[Excerpts from a dataset]

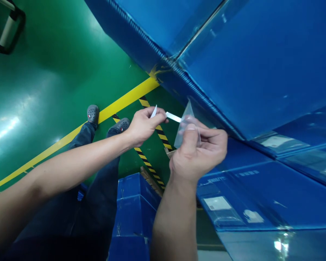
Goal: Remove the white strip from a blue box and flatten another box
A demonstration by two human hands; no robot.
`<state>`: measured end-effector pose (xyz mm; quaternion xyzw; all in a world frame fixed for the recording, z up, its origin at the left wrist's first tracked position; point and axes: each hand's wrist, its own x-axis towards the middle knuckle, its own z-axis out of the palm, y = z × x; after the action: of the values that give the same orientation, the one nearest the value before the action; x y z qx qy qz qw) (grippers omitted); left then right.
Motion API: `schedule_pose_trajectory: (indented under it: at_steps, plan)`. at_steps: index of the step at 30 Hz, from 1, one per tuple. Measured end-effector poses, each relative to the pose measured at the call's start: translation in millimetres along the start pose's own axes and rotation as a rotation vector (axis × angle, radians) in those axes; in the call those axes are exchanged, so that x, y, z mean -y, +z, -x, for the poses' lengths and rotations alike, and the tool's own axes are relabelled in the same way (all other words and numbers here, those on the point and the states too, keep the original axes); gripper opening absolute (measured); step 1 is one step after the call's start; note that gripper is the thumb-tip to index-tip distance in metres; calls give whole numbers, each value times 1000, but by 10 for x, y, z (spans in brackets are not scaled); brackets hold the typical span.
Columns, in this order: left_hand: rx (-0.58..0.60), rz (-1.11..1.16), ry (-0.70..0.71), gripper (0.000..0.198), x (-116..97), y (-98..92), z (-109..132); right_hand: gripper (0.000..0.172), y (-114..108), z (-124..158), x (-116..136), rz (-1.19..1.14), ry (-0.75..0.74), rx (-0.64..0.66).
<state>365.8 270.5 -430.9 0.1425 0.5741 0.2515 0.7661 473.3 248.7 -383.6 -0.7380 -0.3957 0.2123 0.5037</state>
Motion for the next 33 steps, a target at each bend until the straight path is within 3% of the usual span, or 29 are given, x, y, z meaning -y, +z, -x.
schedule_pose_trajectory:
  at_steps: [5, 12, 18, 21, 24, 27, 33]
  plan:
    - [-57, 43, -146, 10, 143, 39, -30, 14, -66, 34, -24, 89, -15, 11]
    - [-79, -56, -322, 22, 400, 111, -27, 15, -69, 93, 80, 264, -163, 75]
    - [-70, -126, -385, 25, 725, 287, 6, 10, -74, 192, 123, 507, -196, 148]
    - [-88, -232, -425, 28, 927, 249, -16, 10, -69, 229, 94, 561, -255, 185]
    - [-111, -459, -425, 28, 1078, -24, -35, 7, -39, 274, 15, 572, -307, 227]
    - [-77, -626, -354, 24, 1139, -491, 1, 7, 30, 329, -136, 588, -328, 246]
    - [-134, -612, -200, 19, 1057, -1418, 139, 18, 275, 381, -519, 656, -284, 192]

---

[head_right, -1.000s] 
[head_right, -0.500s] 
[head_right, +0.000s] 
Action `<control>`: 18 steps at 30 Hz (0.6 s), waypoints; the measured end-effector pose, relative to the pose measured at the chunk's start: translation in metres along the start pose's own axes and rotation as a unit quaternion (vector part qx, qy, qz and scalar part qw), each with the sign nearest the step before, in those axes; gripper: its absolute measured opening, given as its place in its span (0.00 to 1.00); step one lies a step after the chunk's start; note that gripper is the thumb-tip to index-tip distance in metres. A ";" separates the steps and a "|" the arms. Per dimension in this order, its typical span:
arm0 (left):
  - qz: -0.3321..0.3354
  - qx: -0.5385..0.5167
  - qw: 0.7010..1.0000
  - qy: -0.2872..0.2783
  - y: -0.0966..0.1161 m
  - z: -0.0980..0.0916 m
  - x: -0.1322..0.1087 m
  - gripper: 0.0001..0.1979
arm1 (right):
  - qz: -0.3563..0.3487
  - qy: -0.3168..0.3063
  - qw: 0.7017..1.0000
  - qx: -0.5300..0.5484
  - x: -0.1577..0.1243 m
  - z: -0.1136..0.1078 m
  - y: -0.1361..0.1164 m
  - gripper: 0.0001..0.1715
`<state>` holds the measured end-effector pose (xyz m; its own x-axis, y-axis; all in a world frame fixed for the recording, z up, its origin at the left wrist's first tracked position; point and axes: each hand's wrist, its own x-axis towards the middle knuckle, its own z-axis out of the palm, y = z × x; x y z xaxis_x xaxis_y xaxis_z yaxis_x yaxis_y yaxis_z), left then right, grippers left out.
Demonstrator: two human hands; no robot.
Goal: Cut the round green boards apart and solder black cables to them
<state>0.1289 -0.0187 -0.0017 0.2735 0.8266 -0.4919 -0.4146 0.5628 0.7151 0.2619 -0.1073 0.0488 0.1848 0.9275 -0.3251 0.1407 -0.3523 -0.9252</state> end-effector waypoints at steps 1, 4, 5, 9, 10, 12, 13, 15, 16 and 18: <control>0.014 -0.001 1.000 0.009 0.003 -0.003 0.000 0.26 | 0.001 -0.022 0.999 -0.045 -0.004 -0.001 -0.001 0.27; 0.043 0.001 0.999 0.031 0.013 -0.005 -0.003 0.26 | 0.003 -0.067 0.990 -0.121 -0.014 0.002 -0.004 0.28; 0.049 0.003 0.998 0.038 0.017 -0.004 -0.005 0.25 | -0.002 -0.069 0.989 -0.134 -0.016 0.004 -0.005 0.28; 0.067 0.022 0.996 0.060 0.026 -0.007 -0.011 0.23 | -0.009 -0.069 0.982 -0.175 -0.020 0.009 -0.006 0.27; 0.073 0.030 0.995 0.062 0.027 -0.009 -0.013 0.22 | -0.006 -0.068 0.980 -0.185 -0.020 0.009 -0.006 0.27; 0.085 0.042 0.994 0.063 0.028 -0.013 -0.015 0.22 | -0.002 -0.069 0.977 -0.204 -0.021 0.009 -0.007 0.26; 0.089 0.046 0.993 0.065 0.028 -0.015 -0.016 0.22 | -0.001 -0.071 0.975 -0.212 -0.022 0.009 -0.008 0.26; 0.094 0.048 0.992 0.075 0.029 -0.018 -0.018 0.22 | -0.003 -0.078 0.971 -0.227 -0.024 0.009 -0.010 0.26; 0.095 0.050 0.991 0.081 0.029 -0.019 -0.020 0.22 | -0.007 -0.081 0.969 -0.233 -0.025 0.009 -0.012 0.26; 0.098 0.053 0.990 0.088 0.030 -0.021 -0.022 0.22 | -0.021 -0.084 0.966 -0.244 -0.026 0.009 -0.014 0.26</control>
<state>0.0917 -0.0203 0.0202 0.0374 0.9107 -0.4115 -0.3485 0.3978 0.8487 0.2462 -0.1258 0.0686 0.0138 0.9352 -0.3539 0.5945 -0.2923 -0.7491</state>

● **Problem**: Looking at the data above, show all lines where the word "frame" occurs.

● **Task answer**:
`<state>`: measured end-effector pose (xyz mm; quaternion xyzw; all in a world frame fixed for the recording, z up, its origin at the left wrist's first tracked position; point and axes: each hand's wrist, its own x-axis towards the middle knuckle, its own z-axis out of the palm, y = z × x; after the action: of the values that give the same orientation, the one nearest the value before the action; x y z qx qy qz qw) (grippers omitted); left then right.
`<state>` holds the measured end-effector pose (xyz m; its own x-axis, y-axis; all in a world frame fixed for the recording, z up, its origin at the left wrist's first tracked position; point and axes: each hand's wrist, its own x-axis towards the middle knuckle, its own z-axis out of the palm, y = z × x; x y z xaxis_x xaxis_y xaxis_z yaxis_x yaxis_y yaxis_z), left then right, grippers left out.

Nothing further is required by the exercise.